(Collected data entries)
Segment Open
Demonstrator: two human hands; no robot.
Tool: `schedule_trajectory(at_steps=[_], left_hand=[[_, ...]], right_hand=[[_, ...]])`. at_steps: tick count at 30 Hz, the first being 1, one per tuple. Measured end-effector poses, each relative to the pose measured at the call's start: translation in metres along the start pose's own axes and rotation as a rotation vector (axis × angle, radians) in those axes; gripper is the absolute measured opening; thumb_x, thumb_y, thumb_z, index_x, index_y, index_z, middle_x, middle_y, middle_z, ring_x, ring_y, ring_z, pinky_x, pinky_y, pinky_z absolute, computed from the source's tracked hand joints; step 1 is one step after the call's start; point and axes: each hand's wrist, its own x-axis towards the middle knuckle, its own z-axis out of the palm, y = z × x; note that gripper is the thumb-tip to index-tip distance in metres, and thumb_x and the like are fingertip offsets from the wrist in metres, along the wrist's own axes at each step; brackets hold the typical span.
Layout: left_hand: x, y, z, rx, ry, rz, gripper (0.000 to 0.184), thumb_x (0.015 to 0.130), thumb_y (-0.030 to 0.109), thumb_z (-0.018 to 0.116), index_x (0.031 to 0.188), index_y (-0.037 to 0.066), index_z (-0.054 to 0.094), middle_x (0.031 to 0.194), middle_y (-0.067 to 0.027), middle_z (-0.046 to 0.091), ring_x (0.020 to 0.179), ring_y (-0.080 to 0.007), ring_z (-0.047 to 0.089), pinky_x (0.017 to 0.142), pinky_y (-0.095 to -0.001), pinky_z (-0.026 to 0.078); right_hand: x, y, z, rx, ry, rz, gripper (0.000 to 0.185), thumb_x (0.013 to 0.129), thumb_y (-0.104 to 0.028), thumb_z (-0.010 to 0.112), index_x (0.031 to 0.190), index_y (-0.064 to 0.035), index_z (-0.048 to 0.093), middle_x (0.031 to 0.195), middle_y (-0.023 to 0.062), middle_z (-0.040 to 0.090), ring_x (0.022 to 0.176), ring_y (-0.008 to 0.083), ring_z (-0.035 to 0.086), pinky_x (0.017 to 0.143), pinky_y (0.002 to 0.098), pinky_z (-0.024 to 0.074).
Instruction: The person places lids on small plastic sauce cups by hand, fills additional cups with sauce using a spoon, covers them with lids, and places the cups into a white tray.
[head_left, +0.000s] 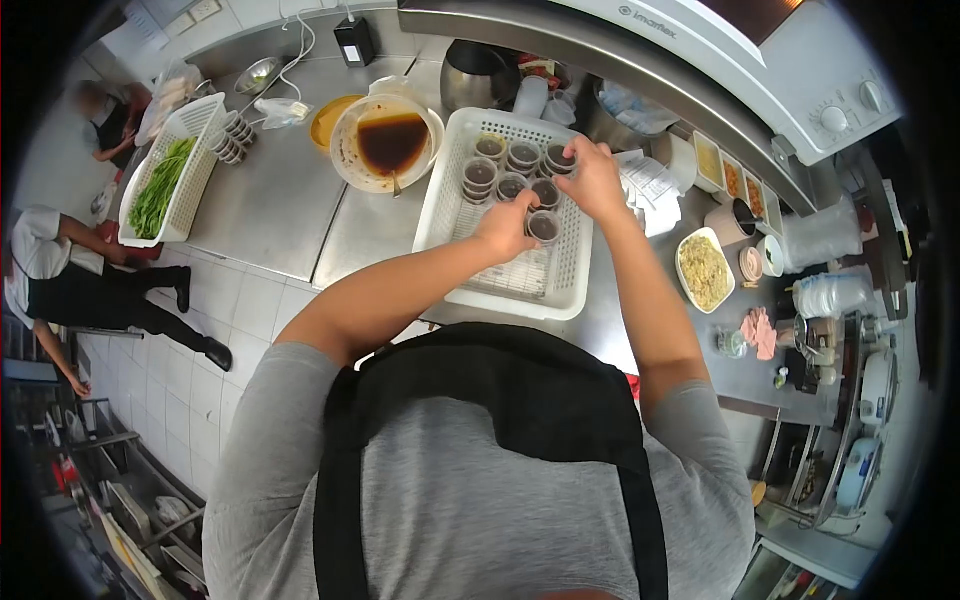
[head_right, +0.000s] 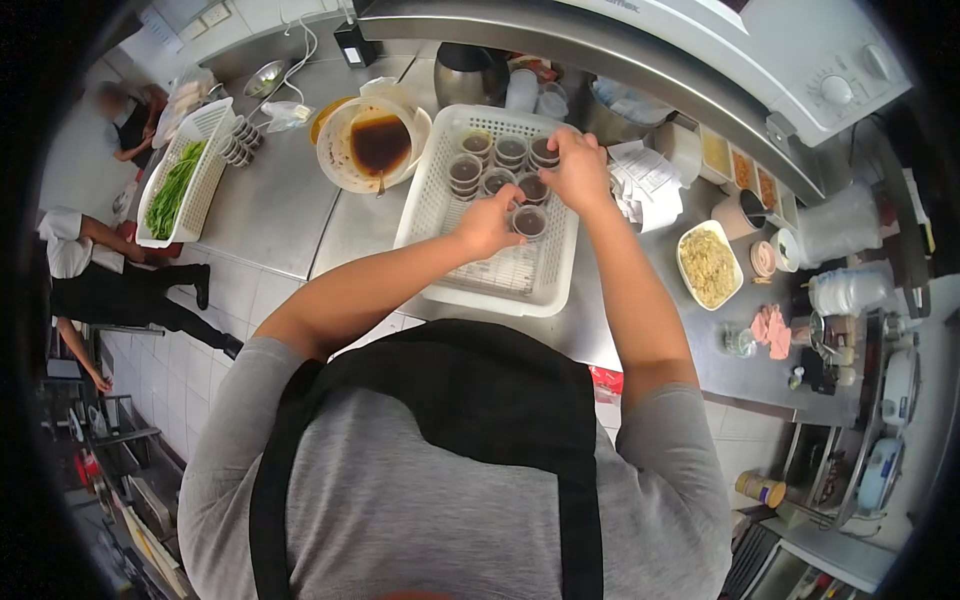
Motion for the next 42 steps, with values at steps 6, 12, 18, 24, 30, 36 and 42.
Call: schedule_trajectory(at_steps=[6, 12, 18, 24, 30, 36, 42], left_hand=[[-0.023, 0.03, -0.014, 0.229, 0.041, 0.132, 0.043, 0.071, 0.023, 0.079, 0.104, 0.012, 0.054, 0.105, -0.0124, 0.057, 0.099, -0.0319, 0.06, 0.08, -0.0419, 0.05], [-0.006, 0.024, 0.013, 0.235, 0.078, 0.186, 0.031, 0.07, 0.019, 0.078, 0.09, 0.01, 0.057, 0.103, -0.0115, 0.057, 0.095, -0.0327, 0.06, 0.079, -0.0426, 0.05], [-0.007, 0.032, 0.01, 0.266, 0.131, 0.208, 0.029, 0.069, 0.017, 0.077, 0.089, 0.011, 0.057, 0.1, -0.0095, 0.057, 0.097, -0.0322, 0.057, 0.081, -0.0418, 0.049], [-0.002, 0.033, -0.034, 0.301, 0.337, 0.24, 0.031, 0.067, 0.018, 0.078, 0.09, 0.01, 0.059, 0.098, -0.0049, 0.062, 0.097, -0.029, 0.054, 0.083, -0.0418, 0.043], [0.012, 0.008, -0.036, 0.678, 0.366, 0.222, 0.033, 0.074, 0.03, 0.073, 0.1, 0.011, 0.062, 0.105, -0.0049, 0.063, 0.108, -0.0253, 0.049, 0.091, -0.0462, 0.033], [0.014, -0.002, -0.029, 0.693, 0.401, 0.231, 0.033, 0.073, 0.032, 0.072, 0.102, 0.018, 0.063, 0.113, -0.0043, 0.058, 0.111, -0.0259, 0.047, 0.09, -0.0502, 0.033], [0.022, -0.006, -0.033, 0.756, 0.323, 0.233, 0.048, 0.068, 0.041, 0.074, 0.111, 0.023, 0.062, 0.111, -0.0058, 0.055, 0.114, -0.0257, 0.044, 0.091, -0.0498, 0.034]], right_hand=[[0.011, -0.002, 0.004, -0.097, -0.067, 0.057, 0.041, 0.063, -0.023, 0.082, 0.092, -0.0119, 0.056, 0.097, 0.0054, 0.064, 0.098, 0.0294, 0.056, 0.083, 0.0466, 0.0404], [0.016, 0.003, 0.007, -0.151, -0.123, 0.08, 0.037, 0.065, -0.029, 0.078, 0.091, -0.0127, 0.058, 0.096, 0.0051, 0.065, 0.099, 0.0282, 0.055, 0.081, 0.048, 0.0389], [0.02, -0.005, 0.003, -0.152, -0.15, 0.102, 0.036, 0.066, -0.031, 0.077, 0.09, -0.0136, 0.057, 0.095, 0.0044, 0.064, 0.1, 0.0276, 0.055, 0.081, 0.0481, 0.0371], [0.01, -0.01, -0.009, -0.082, 0.041, -0.018, 0.027, 0.065, -0.027, 0.077, 0.08, -0.0128, 0.059, 0.091, 0.0028, 0.063, 0.093, 0.0265, 0.054, 0.08, 0.0455, 0.0359], [-0.025, -0.03, -0.015, -0.1, -0.062, -0.089, 0.028, 0.063, -0.023, 0.08, 0.077, -0.0115, 0.06, 0.087, 0.0002, 0.064, 0.092, 0.0234, 0.055, 0.079, 0.0407, 0.0363], [-0.032, -0.023, 0.005, -0.189, -0.01, -0.14, 0.025, 0.064, -0.024, 0.081, 0.08, -0.0121, 0.065, 0.109, 0.0026, 0.064, 0.103, 0.0239, 0.054, 0.085, 0.0424, 0.0379], [-0.038, -0.045, -0.008, -0.114, -0.122, -0.123, 0.032, 0.059, -0.018, 0.082, 0.086, -0.0108, 0.067, 0.113, 0.01, 0.055, 0.105, 0.0314, 0.05, 0.085, 0.0449, 0.0393]])
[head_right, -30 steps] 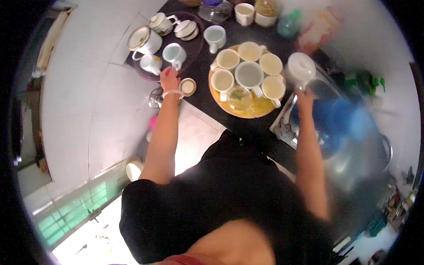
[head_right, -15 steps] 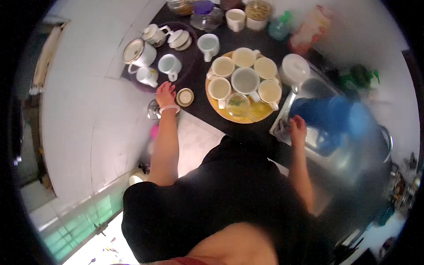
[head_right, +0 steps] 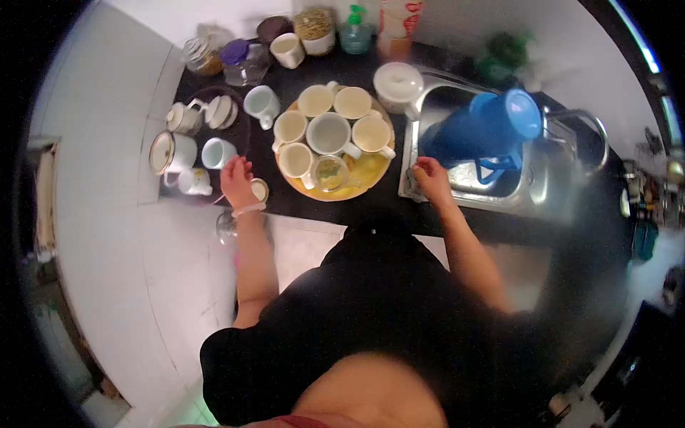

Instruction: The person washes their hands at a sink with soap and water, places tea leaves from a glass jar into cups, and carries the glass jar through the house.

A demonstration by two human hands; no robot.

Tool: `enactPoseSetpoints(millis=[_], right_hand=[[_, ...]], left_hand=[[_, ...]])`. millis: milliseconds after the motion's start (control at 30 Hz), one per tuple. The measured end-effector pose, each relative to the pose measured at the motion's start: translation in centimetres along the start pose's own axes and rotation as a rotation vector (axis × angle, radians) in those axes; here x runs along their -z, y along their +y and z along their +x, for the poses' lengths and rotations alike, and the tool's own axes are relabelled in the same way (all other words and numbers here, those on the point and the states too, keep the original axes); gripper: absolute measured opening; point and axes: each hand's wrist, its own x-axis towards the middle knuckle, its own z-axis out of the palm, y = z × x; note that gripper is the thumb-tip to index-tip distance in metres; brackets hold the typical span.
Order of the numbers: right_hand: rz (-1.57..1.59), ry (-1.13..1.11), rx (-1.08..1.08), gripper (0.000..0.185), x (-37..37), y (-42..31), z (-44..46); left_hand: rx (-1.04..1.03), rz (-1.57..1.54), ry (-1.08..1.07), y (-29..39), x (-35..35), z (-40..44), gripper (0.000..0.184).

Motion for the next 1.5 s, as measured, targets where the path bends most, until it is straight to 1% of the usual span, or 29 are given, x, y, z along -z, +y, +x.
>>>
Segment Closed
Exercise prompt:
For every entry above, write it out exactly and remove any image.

Your response:
Demonstrator: two human hands; no robot.
Tool: `schedule_trajectory(at_steps=[_], left_hand=[[_, ...]], right_hand=[[_, ...]])`. at_steps: tick count at 30 Hz, the first being 1, one per tuple. Measured end-effector poses, each relative to the pose measured at the call's start: translation in metres along the start pose's own axes and rotation as a rotation vector (axis × angle, radians) in those axes; gripper is the absolute measured opening; thumb_x, thumb_y, thumb_z, index_x, index_y, index_z, middle_x, middle_y, middle_z, ring_x, ring_y, ring_z, pinky_x, pinky_y, pinky_z absolute, computed from the source's tracked hand joints; step 1 is one step after the call's start; point and axes: each hand's wrist, its own x-axis towards the middle knuckle, its own z-axis out of the palm, y = z × x; note that gripper is the thumb-tip to index-tip distance in metres, and thumb_x and the like are fingertip offsets from the wrist in metres, along the wrist's own axes at each step; brackets hold the typical span.
Layout: left_hand: x, y, z, rx, ry, rz, gripper (0.000 to 0.184), thumb_x (0.015 to 0.130), thumb_y (-0.030 to 0.109), thumb_z (-0.018 to 0.116), index_x (0.031 to 0.188), index_y (-0.037 to 0.066), index_z (-0.054 to 0.094), middle_x (0.031 to 0.194), middle_y (-0.067 to 0.027), middle_z (-0.046 to 0.091), ring_x (0.020 to 0.179), ring_y (-0.080 to 0.007), ring_z (-0.047 to 0.089), pinky_x (0.017 to 0.142), pinky_y (-0.095 to -0.001), pinky_z (-0.026 to 0.078); right_hand: x, y, z, rx, ry, rz, gripper (0.000 to 0.185), thumb_x (0.013 to 0.129), thumb_y (-0.104 to 0.028), thumb_z (-0.010 to 0.112), index_x (0.031 to 0.190), index_y (-0.064 to 0.035), index_z (-0.048 to 0.093), middle_x (0.031 to 0.195), middle_y (-0.023 to 0.062), middle_z (-0.040 to 0.090), ring_x (0.022 to 0.176), ring_y (-0.008 to 0.083), ring_z (-0.035 to 0.086), pinky_x (0.017 to 0.143), pinky_y (0.002 to 0.098), pinky_z (-0.024 to 0.074).
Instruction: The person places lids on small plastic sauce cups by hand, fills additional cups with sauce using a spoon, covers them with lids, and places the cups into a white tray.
[head_left, +0.000s] 
[head_right, +0.000s] 
Motion for the next 42 steps, with values at steps 6, 12, 18, 24, 30, 36 and 42.
Call: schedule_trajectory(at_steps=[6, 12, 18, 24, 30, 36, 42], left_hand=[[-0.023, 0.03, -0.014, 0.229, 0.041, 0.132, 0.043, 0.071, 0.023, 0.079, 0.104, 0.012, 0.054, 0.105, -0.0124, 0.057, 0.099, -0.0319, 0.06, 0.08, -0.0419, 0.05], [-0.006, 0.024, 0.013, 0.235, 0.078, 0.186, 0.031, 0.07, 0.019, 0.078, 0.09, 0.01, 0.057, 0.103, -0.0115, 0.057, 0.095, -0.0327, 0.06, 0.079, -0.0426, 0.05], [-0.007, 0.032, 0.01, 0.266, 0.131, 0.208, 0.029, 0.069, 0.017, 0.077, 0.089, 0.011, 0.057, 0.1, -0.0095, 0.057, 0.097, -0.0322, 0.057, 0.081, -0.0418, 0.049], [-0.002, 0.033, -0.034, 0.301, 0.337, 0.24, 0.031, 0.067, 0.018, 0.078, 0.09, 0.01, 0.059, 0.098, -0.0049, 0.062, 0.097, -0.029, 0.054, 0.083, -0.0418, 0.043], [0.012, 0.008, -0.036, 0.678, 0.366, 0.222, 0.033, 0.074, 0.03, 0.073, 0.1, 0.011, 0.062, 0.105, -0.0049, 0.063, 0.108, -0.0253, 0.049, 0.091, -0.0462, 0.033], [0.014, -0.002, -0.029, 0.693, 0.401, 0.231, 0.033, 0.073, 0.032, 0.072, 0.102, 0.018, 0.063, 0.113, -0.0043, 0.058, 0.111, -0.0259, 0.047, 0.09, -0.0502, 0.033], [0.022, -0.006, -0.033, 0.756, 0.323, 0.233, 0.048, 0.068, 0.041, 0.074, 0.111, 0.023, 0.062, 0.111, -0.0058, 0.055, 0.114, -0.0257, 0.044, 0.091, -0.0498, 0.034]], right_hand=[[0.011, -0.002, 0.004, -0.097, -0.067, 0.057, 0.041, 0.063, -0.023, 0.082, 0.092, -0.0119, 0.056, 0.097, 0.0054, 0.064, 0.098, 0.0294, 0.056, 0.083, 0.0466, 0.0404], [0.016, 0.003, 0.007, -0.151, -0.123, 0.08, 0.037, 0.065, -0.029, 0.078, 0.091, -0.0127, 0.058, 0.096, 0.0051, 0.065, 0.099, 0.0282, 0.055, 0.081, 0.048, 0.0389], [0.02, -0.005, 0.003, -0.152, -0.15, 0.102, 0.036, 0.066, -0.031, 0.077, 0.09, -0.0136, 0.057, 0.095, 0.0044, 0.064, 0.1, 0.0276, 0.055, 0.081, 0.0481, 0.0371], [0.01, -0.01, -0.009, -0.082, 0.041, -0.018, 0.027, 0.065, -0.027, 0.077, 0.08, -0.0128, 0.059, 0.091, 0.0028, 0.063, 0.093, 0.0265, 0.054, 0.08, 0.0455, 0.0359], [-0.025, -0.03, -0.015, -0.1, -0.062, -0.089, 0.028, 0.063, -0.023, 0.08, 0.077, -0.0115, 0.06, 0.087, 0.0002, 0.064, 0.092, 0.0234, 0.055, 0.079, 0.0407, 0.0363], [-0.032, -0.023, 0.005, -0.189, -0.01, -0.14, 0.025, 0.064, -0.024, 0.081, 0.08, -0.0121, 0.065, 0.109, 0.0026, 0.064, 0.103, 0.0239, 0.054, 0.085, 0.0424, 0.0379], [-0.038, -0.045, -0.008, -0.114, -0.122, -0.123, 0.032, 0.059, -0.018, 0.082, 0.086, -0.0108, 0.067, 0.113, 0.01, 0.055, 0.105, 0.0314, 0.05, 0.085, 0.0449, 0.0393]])
[head_right, -30 steps] 
[head_right, -15 steps] 
[head_right, +0 steps] 

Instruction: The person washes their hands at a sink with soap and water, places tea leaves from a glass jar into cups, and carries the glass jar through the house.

A demonstration by two human hands; no robot.

Tool: `enactPoseSetpoints(millis=[_], right_hand=[[_, ...]], left_hand=[[_, ...]])`. millis: milliseconds after the motion's start (control at 30 Hz), one per tuple. The measured end-effector pose, each relative to the pose measured at the motion's start: translation in centimetres along the start pose's own axes and rotation as a rotation vector (axis × angle, radians) in those axes; here x runs along their -z, y along their +y and z along their +x, for the poses' lengths and rotations alike, and the tool's own axes are relabelled in the same way (all other words and numbers here, those on the point and the states too, keep the original axes); gripper: absolute measured opening; point and axes: each hand's wrist, its own x-axis towards the middle knuckle, its own z-axis out of the palm, y = z × x; note that gripper is the thumb-tip to index-tip distance in metres; brackets hold the typical span.
Order of the numbers: right_hand: rz (-1.57..1.59), ry (-1.13..1.11), rx (-1.08..1.08), gripper (0.000..0.185), x (-37..37), y (-42..31), z (-44..46); left_hand: rx (-1.04..1.03), rz (-1.57..1.54), ry (-1.08..1.07), y (-29..39), x (-35..35), z (-40..44), gripper (0.000..0.184).

Motion for the next 1.5 s, as measured, targets where the path bends most, until it is straight to 1% of the usual span, or 29 are given, x, y, z along -z, +y, +x.
>>>

What the exercise asked for has been given in full.